How much weight did you lose the day you gave birth?
The week afterwards?


----------



## cristeen

I didn't weigh myself the day of, but by 2 days pp I had lost about 16(?) lbs (I gained less than 20 lbs, and I was in pre-pg jeans at a week pp). I had lost some before he arrived just with water breaking, DS was 8 lbs even, plus the amount of peeing/bleeding you do as your body flushes pp, you can lose somewhere around 20 lbs those first few days. You may lose more if you don't eat/drink during a long labor - not a problem I had, but sometimes an issue with hospital births.
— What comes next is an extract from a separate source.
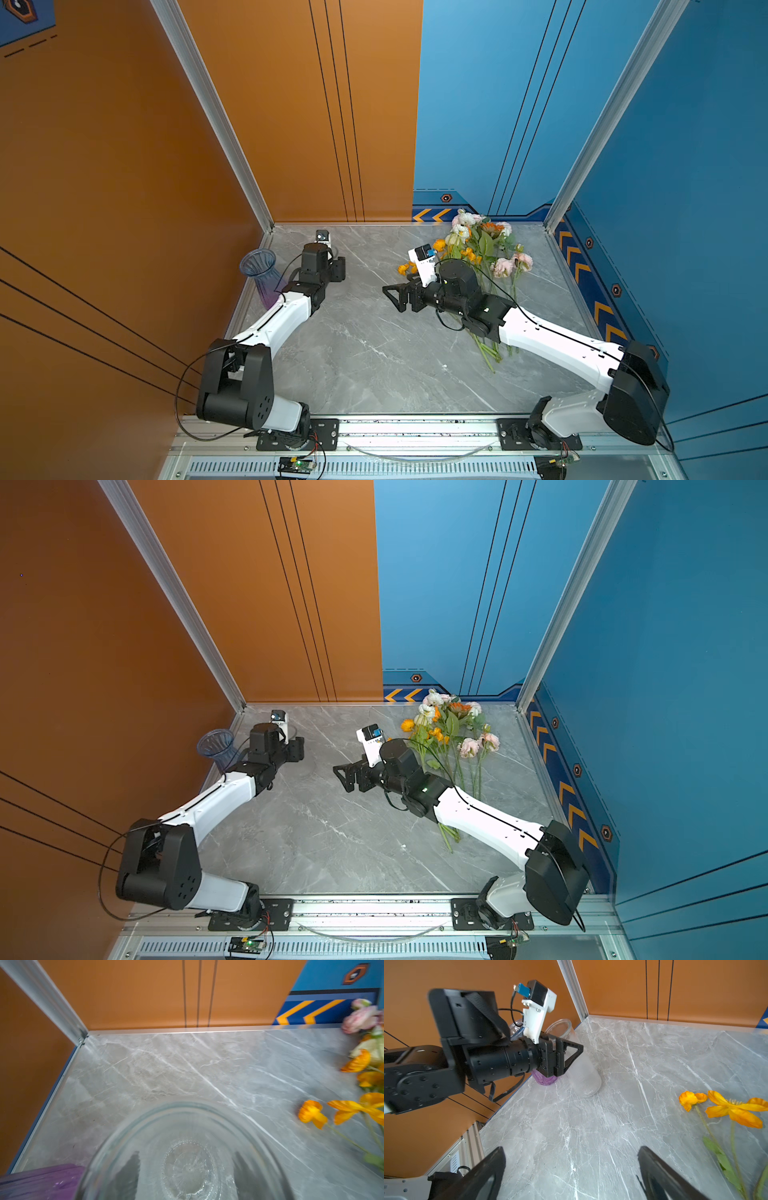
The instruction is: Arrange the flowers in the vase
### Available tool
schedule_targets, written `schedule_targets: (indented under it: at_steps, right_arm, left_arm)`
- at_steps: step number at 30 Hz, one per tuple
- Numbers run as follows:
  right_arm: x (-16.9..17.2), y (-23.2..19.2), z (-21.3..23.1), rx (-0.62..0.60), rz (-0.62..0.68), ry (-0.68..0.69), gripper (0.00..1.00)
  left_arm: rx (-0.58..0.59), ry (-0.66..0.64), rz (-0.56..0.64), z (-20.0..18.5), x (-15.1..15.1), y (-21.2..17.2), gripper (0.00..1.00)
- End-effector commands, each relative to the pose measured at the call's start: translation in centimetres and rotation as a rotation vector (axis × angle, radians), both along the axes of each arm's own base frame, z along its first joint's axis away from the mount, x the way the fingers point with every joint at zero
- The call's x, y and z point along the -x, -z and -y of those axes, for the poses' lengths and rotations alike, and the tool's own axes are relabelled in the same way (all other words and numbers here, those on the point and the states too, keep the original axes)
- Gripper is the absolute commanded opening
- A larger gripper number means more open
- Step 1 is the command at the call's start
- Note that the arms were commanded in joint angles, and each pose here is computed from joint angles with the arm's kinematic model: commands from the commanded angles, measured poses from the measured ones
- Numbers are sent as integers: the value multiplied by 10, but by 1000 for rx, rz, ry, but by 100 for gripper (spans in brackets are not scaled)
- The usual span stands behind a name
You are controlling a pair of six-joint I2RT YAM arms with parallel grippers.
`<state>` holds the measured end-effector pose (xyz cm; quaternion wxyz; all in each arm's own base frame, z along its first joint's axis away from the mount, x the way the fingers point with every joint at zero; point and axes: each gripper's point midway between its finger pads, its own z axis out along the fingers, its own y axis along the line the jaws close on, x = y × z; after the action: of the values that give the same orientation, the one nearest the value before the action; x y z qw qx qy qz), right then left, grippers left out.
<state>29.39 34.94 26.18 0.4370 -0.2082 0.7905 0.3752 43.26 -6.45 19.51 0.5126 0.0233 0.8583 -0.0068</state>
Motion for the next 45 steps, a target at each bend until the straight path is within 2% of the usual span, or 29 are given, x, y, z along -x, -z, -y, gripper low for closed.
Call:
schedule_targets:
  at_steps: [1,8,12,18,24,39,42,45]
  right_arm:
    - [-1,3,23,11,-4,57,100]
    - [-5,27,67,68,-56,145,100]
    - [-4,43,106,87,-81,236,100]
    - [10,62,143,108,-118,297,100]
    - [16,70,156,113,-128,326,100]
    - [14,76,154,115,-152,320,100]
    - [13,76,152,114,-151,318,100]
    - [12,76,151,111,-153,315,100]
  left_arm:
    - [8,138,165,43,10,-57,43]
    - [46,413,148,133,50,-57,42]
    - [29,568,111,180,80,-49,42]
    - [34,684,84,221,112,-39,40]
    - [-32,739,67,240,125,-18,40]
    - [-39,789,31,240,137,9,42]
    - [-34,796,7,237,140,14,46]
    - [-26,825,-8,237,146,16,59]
Stretch/elastic waisted pants and/or drawstrings are your friend.


----------



## dogmom327

I think it was 14 lbs. a couple hours after giving birth. Everyone was horrified when I got out the scale but I was really curious what baby + amniotic fluid + placenta weighed (DD was 8.5# alone).


----------



## ~adorkable~

i had twins and gained 31 pounds be the time i gave birth at 36w, i was on the heavy side of normal when i got preggo in that i weighed 171 and am 5'7" i know that the babies sucked a good amount from the rest of me even during the pregnancy, i think they were gaining faster than i was the last month or more. my arms and thighs actually started feeling thinner as my belly got bigger.

i weighed myself 6 days PP and was al the way down to 172! so that is 30 pound in 6 days, my twins *together* weighted 10lb13oz

by 6 month later i had lost another 23 pounds to drop to 149, 6 months later still and I seem to have leveled out at that weight and it feels right on me.

so that is a total loss of 53lbs, 22 pounds below pre pregnancy weight with 30 of it lost in the first week.

yeah i fit very little of my old wardrobe. and yes I'm concerned as to what is going to happen when i ween the twins someday.


----------



## Monkey Keeper

I gained about 27lbs with my son and am a healthy weight not pregnant. I had 8lbs left to lose the first time I got on a scale at 8 days pp. DS was 9lb, 5oz and I had polyhydramnios so that was heavy, plus my babes grow "huge" placentas according to my care providers. So 20lbs, but that is offset a bit by the hugely engorged bbs. With DD1, I gained 30lbs and had lost 32lbs by 2w pp, but I was hugely swollen with her.

Even though I got back to a normal weight quickly with both of them (I did not with my 2nd), my jeans did not fit for at least a month just due to the pooch/abdominal muscle separation. I was able to wear pre-pg stretchy pants and skirts pretty quickly with both of them, though.


----------



## Peony

I don't gain a lot of water weight, most of my weight seems to be just fat.







I weighed myself the next day after DS1 was born, he was almost albs, and I had lost 10 lbs. Really not fair! About the same thing after this baby. I didn't weigh myself after the birth of my girls so no idea there. I gained 40 or so this last time and lost another 10 that first month and the rest is still there and baby is 5 months old. The pounds just do not melt off for me.


----------



## Zan&Zav

I gained







57 lbs and lost 27 in birth. The other 30 melted off with breastfeeding, and then some


----------



## cat13

I never weighed myself after birth, but I did look a lot skinnier than I expected (although I didn't seem to stay that way for long!) Regardless, I couldn't imagine wanting to wear jeans anyway, even if they did fit. I think it's totally worth it to buy some comfy pants for your pp time.


----------



## lizsky

I was on the slim side of average pre-pregnancy and gained 31 pounds. 2 days post-partum I had lost 13 pounds (DD was almost 8, so I guess the other 5 were placenta etc...). By 2 weeks post-partum I had lost 20 pounds, but I remained stuck there (10 pounds above pre-pregnancy weight) for several months. At this point I could wear a lot of pre-pregnancy clothes, but form-fitting pants with zippers and buttons were not comfortable.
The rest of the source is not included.